Karim Wade avait annoncé l’échéance de début janvier 2010 pour l’envol
de Sénégal Airlines. Un rendez-vous manqué. Novembre, le meilleur timing
A noter que Sénégal Airlines ne pourra prendre les airs qu’au mois de
novembre 2010 coïncidant avec le début de la tranche d’hiver, à en
croire un spécialiste du secteur. Car, prévient-il, si jamais le
ministère des Transports aériens démarre les vols au mois d’août
prochain comme il le souhaite, il va se mordre les doigts. Il se
retrouvera avec des miettes sur le marché des transports aériens, du
fait que la majorité des voyageurs aura déjà fait sa réservation. La
tranche d’hiver démarre en réalité le 1er novembre jusqu’au 31 mars.

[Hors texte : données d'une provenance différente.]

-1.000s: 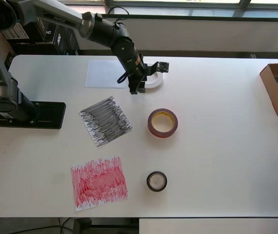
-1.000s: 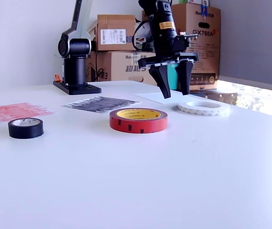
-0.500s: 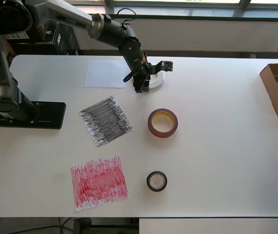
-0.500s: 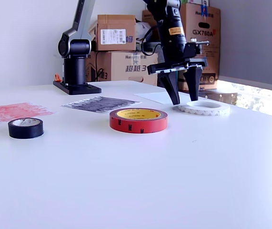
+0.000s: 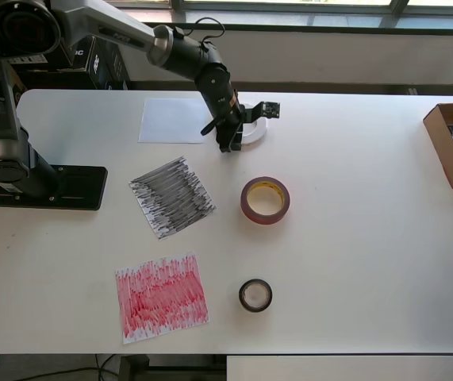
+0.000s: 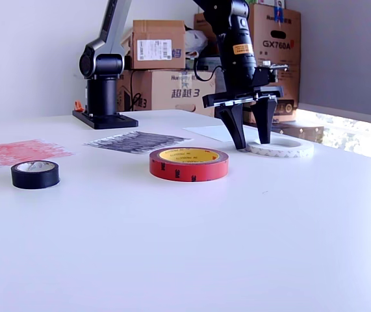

«C’est pour cette raison que toutes les compagnies démarrent avec les
tranches d’été ou d’hiver», expliquent des sources proches du réseau de
planning de la nouvelle compagnie aérienne. Ces mêmes sources disent
avoir mis en garde les autorités en charge de la nouvelle compagnie
aérienne contre «tout démarrage en milieu de n’importe quelle tranche
d’horaire». «Elles (les autorités) vont certainement rater l’heure
d’été (Ndlr : 1er avril au 31 octobre), elles n’ont qu’à attendre la
prochaine tranche d’hiver de novembre», insistent nos interlocuteurs.